A December 22, 2011 radio report entitled “The Year 2011 in the Middle East”, saw Radio-Canada’s Ginette Lamarche introduce the subject of a Palestinian Arab Spring by stating: “Since the Naqba… this is the creation of the State of Israel in 1948”. The term Naqba is a Palestinian term meaning “catastrophe” and refers to the creation of the state of Israel in 1948. However, Ms. Lamarche did not attribute this term to the Palestinian narrative of Israel’s creation, leaving the listener to assume the creation of Israel was indeed a catastrophe, at least from Radio-Canada’s point of view. HonestReporting Canada asked for a clarification in light of this unattributed statement and Radio-Canada laudably admitted and corrected this error prior to revision by the Ombudsman.
Finally, HRC objected to two other reports, one of which aired on the Désautels radio show on December 23, on the situation of Christians in Bethlehem. Lamarche stated that “since the construction of the wall (separation) in 2003, residents of Bethlehem cannot leave Bethlehem without permission.” She also stated that “the wall, settlements (Jewish settlement) that encircle Bethlehem prevent it from developing and pushes Palestinian Christians to flee the city where Jesus was born.”Lamarche also reported as fact that proceeds from tourism in Bethlehem were “slim for Palestinians of Bethlehem even if the number of tourists has increased”. In addition to challenging the claims made in these statements, HRC objected to the lack of context in the report, specifically, to the terrorist attacks from the West Bank which took the lives of more than 1,100 Israelis and prompted construction of a security fence. HRC objected to the omission of other factors causing Christians to leave Bethlehem, such as Muslim persecution of Christians. Finally, HRC objected to this reporter’s assertion that Bethlehem’s proceeds from tourism “are slim due to Israel control(ling) tourism”. The Ombudsman agreed that it was inaccurate to state that authorization is required to leave Bethlehem, or to state it is cut off from the rest of the West Bank. The Ombudsman stated that comments regarding tourism should have been attributed to the interviewer and not stated as fact.

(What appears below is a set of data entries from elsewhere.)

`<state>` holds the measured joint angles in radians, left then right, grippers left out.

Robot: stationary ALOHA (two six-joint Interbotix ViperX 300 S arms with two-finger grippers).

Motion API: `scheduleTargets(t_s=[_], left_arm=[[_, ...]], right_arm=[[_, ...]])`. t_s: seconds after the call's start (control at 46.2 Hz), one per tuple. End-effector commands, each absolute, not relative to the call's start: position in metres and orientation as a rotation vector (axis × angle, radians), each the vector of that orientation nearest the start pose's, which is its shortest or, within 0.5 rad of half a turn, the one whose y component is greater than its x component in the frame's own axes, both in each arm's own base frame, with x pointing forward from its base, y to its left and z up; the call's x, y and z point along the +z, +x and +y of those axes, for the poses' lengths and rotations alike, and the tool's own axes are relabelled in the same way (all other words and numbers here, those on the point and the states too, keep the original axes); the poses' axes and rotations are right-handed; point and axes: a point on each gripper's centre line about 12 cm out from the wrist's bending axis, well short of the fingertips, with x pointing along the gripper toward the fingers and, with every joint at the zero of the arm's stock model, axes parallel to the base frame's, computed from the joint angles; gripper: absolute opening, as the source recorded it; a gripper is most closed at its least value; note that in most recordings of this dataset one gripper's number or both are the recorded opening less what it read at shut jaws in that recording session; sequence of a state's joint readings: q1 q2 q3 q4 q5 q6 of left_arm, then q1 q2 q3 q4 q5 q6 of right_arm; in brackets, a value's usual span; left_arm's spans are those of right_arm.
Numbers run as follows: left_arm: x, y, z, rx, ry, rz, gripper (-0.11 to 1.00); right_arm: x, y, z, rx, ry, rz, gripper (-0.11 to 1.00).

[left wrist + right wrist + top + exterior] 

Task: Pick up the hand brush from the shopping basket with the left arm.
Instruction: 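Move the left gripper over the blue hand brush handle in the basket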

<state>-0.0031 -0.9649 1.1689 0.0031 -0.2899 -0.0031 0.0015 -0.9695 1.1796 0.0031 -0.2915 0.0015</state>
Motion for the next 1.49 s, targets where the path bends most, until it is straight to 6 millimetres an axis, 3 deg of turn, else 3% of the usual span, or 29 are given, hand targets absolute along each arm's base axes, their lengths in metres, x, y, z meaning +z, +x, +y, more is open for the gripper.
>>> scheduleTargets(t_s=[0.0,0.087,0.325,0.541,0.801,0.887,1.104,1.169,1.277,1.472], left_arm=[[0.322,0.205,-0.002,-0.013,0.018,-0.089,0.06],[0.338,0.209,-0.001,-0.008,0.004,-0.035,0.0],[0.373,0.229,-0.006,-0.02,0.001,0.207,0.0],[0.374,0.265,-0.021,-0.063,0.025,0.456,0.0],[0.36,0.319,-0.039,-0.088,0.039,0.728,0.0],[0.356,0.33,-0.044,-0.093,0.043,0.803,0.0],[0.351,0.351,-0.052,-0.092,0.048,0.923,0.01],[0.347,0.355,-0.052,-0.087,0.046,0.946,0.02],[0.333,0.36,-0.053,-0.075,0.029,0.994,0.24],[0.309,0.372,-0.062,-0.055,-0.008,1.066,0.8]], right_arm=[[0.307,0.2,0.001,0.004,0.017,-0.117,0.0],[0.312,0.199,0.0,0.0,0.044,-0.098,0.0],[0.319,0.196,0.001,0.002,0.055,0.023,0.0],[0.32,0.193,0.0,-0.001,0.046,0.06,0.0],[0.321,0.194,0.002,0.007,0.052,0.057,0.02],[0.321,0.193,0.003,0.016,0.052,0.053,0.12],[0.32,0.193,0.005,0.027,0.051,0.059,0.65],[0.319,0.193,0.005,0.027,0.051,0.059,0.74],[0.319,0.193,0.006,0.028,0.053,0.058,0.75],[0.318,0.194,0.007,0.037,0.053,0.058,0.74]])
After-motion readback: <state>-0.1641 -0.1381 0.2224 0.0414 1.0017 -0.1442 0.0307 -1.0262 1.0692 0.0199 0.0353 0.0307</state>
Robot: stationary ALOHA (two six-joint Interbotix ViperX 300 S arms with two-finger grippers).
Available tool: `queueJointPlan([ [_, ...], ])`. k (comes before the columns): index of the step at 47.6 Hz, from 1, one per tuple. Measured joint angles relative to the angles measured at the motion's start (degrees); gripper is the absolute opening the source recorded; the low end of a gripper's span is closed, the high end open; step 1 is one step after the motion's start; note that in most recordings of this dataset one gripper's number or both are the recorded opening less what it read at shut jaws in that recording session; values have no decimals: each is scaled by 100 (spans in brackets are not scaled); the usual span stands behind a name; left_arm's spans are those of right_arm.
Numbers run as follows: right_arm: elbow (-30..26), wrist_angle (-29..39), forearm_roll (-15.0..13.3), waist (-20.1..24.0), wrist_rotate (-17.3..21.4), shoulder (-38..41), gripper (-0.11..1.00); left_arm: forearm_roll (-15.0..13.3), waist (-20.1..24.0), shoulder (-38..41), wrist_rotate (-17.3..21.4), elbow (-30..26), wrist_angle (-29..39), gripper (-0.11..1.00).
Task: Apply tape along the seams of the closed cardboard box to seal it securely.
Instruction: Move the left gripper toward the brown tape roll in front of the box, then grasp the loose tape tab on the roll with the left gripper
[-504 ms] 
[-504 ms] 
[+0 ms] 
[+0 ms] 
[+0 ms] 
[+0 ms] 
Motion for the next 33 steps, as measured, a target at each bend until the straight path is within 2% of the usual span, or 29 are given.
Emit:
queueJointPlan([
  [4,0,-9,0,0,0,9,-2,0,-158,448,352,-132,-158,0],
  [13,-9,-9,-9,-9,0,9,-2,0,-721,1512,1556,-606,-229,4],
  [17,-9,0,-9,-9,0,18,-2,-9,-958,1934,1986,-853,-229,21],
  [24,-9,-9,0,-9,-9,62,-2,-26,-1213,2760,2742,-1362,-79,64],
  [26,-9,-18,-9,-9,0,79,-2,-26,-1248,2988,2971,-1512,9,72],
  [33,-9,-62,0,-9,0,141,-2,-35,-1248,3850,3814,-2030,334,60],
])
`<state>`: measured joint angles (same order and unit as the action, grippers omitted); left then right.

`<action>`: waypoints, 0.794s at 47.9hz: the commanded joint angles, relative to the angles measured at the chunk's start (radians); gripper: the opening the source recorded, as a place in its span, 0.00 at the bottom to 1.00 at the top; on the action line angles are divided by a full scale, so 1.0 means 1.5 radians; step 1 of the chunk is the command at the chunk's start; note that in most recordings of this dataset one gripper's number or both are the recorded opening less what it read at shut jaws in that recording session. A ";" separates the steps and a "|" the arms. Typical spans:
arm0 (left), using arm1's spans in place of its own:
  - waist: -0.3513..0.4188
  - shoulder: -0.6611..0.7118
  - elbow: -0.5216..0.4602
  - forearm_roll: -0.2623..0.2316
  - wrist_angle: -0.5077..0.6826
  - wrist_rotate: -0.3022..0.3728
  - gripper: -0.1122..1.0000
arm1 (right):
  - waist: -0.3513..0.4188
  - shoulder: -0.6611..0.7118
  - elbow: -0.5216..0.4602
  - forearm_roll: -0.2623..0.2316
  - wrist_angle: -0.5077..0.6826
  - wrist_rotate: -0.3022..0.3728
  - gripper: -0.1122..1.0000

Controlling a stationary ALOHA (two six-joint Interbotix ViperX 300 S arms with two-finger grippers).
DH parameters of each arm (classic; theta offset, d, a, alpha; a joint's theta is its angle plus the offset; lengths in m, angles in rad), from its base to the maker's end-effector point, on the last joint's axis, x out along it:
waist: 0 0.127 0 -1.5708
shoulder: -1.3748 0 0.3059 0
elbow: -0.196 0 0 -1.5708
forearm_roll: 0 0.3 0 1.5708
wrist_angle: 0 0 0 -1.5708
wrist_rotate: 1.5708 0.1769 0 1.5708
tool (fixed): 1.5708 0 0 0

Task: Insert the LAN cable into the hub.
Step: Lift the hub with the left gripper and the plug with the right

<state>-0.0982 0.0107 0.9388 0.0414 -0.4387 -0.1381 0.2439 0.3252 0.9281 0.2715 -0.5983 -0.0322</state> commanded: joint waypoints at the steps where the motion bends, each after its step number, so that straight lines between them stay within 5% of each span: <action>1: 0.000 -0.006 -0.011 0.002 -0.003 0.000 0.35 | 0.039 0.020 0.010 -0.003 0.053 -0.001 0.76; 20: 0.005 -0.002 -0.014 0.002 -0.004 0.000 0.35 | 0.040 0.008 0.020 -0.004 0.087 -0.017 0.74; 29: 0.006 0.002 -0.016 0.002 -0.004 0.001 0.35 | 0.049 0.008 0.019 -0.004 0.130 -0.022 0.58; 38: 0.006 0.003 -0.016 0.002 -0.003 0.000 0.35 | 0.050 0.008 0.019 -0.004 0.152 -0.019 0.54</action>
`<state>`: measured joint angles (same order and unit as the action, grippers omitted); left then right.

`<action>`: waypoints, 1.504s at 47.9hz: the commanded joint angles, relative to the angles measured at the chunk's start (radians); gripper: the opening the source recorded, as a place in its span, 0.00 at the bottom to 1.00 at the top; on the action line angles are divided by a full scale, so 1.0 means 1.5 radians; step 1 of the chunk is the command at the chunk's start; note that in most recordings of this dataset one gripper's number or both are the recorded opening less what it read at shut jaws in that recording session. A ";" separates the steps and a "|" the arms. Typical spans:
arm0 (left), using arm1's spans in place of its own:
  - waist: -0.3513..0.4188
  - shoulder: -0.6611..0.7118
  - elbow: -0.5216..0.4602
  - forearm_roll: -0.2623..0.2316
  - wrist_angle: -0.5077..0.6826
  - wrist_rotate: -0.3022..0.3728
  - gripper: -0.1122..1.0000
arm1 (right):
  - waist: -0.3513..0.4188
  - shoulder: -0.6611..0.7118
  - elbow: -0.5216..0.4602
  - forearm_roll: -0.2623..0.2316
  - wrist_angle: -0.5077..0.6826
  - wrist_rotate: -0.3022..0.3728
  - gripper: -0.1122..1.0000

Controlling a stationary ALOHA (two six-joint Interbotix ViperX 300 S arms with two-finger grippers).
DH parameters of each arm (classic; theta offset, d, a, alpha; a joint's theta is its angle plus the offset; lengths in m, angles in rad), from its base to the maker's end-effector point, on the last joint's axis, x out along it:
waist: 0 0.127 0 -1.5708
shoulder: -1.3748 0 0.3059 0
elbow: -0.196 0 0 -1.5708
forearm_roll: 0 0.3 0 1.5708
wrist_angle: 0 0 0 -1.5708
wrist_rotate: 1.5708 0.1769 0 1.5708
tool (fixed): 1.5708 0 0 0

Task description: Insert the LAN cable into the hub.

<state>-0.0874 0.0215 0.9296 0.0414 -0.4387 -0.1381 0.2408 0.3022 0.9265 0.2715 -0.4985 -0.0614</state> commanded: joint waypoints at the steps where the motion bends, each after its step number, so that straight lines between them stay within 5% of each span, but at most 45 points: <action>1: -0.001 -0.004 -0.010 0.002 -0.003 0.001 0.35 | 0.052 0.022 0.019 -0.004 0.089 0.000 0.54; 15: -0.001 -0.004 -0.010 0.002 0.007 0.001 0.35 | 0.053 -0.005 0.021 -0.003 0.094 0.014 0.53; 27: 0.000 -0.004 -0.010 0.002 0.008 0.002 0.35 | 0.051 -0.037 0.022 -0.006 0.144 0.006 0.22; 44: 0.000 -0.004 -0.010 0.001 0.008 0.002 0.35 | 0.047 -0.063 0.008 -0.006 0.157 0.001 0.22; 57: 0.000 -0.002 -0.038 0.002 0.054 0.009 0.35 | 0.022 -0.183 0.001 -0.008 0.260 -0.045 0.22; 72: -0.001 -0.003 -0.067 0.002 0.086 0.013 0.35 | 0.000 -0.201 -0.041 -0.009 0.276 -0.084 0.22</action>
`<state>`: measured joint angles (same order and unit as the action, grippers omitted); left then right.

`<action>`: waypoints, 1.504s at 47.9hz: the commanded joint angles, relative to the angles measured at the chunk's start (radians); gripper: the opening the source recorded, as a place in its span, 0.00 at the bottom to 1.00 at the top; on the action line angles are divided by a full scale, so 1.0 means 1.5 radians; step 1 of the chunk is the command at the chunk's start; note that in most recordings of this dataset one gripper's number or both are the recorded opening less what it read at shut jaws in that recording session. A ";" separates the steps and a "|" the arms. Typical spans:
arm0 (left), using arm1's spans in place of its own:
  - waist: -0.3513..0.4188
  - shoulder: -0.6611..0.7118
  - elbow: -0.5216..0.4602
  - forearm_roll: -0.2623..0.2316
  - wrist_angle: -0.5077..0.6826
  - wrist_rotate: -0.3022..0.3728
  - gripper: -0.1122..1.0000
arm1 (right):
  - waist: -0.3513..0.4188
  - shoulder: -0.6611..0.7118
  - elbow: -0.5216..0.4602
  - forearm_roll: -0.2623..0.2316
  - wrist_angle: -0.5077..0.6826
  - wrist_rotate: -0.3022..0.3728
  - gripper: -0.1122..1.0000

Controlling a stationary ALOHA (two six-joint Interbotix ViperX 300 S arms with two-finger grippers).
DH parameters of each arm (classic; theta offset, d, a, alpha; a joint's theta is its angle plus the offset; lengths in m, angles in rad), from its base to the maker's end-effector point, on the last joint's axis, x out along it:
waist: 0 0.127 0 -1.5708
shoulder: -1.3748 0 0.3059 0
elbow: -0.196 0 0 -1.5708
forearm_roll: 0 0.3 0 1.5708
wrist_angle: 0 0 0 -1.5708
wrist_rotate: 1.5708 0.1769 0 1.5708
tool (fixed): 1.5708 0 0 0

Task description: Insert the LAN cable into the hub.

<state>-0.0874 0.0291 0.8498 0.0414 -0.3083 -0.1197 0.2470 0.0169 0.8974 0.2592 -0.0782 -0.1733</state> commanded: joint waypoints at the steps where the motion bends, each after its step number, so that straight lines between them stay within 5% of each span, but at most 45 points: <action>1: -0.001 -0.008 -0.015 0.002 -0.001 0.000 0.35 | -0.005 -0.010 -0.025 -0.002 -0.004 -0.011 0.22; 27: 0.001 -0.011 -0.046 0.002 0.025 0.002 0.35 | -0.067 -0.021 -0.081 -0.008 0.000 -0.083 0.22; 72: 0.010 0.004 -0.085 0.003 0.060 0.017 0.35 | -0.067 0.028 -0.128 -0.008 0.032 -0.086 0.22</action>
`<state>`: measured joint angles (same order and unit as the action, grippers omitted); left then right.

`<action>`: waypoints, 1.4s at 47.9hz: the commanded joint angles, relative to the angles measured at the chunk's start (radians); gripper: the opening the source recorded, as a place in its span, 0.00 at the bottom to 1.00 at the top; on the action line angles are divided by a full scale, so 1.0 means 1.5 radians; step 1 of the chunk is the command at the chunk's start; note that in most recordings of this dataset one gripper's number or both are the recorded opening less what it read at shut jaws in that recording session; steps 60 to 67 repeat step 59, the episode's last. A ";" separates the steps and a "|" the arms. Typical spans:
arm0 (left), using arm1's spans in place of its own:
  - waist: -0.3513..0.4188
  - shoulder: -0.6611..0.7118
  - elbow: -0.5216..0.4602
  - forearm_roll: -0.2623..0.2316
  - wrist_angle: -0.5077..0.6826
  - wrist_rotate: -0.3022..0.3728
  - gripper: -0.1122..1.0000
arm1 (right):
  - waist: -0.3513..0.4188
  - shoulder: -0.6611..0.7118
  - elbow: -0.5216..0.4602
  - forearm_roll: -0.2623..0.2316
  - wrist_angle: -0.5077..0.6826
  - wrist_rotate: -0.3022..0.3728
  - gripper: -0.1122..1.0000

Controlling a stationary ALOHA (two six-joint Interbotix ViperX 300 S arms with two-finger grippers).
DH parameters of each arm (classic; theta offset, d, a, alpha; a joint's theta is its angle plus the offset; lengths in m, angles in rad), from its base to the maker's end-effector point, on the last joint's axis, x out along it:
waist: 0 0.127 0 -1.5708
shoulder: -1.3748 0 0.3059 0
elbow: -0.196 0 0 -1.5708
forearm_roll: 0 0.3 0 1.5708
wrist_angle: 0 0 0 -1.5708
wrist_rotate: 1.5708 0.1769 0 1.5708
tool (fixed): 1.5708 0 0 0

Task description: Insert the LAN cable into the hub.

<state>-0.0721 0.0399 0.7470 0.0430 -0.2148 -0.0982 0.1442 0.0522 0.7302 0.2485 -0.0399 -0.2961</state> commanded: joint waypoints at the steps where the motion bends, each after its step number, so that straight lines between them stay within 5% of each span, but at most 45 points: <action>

The Ombudsman concluded his review by recognizing the challenges inherent in field reporting, but stated that the five reports nevertheless failed to meet one or other of the standards ??of accuracy, balance, and impartiality called for by Radio-Canada’s Journalistic Standards and Practices. He criticized these reports for not containing a “diversity of opinion” as required when controversial views, such as the Israeli-Palestinian conflict, are addressed. He stated that the reports only offered a Palestinian viewpoint, that the reporter did not verify claims nor did she challenge claims or data submitted to her. Rather, on a few occasions, she reported claims as fact. For these reasons, the Ombudsman concluded these reports led to “at least an appearance of bias”. He also remarked that with little effort, the reports could have been more consistent with Radio-Canada’s guidelines, by making the text more accurate, attributing statements, employing contrary views or having the journalist challenge statements. Finally, the Ombudsman expressed the hope that, given the scope of his review, the management at Radio-Canada and its journalist will engage in substantive discussions regarding its arguments and methodology.
This is not the first time Lamarche has been reprimanded by the Ombudsman. Lamarche has previously come under fire by other organizations such as CIJA which only a few months ago saw Radio-Canada’s Ombudsman rule that several of her reports on the Middle East lacked accuracy and impartiality.
We are appreciative of Ombudsman Tourganeau’s rulings and concur with his recommendations. We are hopeful that this decision will encourage our public broadcaster to engage in a serious examination of how it conducts its reporting on Israel and the Middle East.